Open xxleyi opened 5 years ago

xxleyi commented 5 years ago

⚠️是 subsequence, 而不是 substring

这个问题之前研究过,但那时候是对着答案理解梳理的。本次独立进行一遍全部过程,遇到问题就克服,然后记下来,作为自己的薄弱环节。

m = "abcliuxm"
n = "liuximin"
get_max_lcs_len(m, n) => 5
get_max_lcs_len(m, n*1000) => 5

这个问题是典型的动态规划,之前我自己总结过一个解决动态规划问题的基本过程:

# 无缓存递归,很简洁,但可惜复杂度堪忧
def get_max_lcs_len(m, n):
    def _get_max(i_m, i_n):
        if i_m == -1 or i_n == -1:
            return 0
        if m[i_m] == n[i_n]:
            return 1 + _get_max(i_m - 1, i_n - 1)
        else:
            return max(_get_max(i_m - 1, i_n), _get_max(i_m, i_n - 1))
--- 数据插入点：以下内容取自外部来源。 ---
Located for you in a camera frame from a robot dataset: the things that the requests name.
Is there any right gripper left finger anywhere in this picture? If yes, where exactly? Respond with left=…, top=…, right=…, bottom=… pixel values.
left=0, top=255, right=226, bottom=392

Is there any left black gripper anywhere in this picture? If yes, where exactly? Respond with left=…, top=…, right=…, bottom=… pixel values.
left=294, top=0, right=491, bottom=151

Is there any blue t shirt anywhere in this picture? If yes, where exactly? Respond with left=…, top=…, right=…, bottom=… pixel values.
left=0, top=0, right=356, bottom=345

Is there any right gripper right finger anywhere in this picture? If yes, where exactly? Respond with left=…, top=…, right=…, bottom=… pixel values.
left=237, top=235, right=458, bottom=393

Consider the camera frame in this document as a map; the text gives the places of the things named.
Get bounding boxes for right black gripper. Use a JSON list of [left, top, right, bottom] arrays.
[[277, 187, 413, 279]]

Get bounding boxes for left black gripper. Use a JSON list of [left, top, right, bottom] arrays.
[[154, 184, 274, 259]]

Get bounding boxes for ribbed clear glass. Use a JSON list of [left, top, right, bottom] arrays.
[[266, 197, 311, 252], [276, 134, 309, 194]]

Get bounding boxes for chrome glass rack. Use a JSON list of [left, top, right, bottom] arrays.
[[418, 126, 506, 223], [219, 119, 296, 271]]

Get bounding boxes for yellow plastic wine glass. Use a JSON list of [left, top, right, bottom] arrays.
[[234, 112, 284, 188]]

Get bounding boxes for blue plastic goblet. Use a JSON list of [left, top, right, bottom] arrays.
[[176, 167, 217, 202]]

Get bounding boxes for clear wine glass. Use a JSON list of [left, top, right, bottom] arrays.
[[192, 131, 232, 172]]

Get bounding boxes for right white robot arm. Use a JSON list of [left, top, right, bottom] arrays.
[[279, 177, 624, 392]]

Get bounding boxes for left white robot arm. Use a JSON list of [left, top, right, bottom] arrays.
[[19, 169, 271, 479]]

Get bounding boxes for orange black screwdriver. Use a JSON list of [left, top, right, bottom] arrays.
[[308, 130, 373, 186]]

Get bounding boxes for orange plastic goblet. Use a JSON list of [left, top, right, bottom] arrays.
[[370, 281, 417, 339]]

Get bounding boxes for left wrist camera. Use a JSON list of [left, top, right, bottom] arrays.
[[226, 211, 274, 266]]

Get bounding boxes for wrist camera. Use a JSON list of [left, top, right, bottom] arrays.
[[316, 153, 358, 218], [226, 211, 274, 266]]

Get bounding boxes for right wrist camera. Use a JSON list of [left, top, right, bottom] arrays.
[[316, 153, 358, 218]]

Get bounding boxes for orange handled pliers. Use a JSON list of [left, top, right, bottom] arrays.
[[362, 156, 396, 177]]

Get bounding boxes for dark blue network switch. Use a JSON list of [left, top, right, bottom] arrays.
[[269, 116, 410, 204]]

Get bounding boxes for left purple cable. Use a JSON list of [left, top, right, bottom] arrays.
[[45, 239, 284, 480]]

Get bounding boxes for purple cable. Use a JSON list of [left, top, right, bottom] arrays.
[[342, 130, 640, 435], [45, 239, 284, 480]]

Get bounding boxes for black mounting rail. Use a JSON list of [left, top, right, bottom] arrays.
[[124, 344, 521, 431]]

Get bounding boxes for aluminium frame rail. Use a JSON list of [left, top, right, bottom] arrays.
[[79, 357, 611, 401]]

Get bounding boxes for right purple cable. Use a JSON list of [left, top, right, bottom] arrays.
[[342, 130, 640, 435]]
    return _get_max(len(m) - 1, len(n) - 1)
# 带缓存递归版,代码略显繁琐,但性能已经够用
def get_max_lcs_len(m, n):
    cache = {}

    def _get_max(i_m, i_n):
        if (i_m, i_n) in cache:
            return cache[(i_m, i_n)]

        if i_m == -1 or i_n == -1:
            res = 0
        elif m[i_m] == n[i_n]:
            res = 1 + _get_max(i_m - 1, i_n - 1)
        else:
            res = max(_get_max(i_m - 1, i_n), _get_max(i_m, i_n - 1))
        cache[(i_m, i_n)] = res

        return res

    return _get_max(len(m) - 1, len(n) - 1)
# 终极迭代版,至拙至巧,代码和思路之间的 gap 略大,很难一下子就想到迭代解
def get_max_lcs_len_it(m, n):
    t = [[0] * (len(n) + 1) for _ in range(len(m) + 1)]
    i = j = 0
    for i in range(1, len(m) + 1):
        for j in range(1, len(n) + 1):
            if m[i - 1] == n[j - 1]:
                t[i][j] = t[i - 1][j - 1] + 1
            else:
                t[i][j] = max(t[i - 1][j], t[i][j - 1])
    return t[i][j]
# 出于一致性考虑,递归解改写一下形式
def get_max_lcs_len(m, n):
    def _get_max(i, j):
        if i == 0 or j == 0:
            return 0
        if m[i - 1] == n[j - 1]:
            return 1 + _get_max(i - 1, j - 1)
        else:
            return max(_get_max(i - 1, j), _get_max(i, j - 1))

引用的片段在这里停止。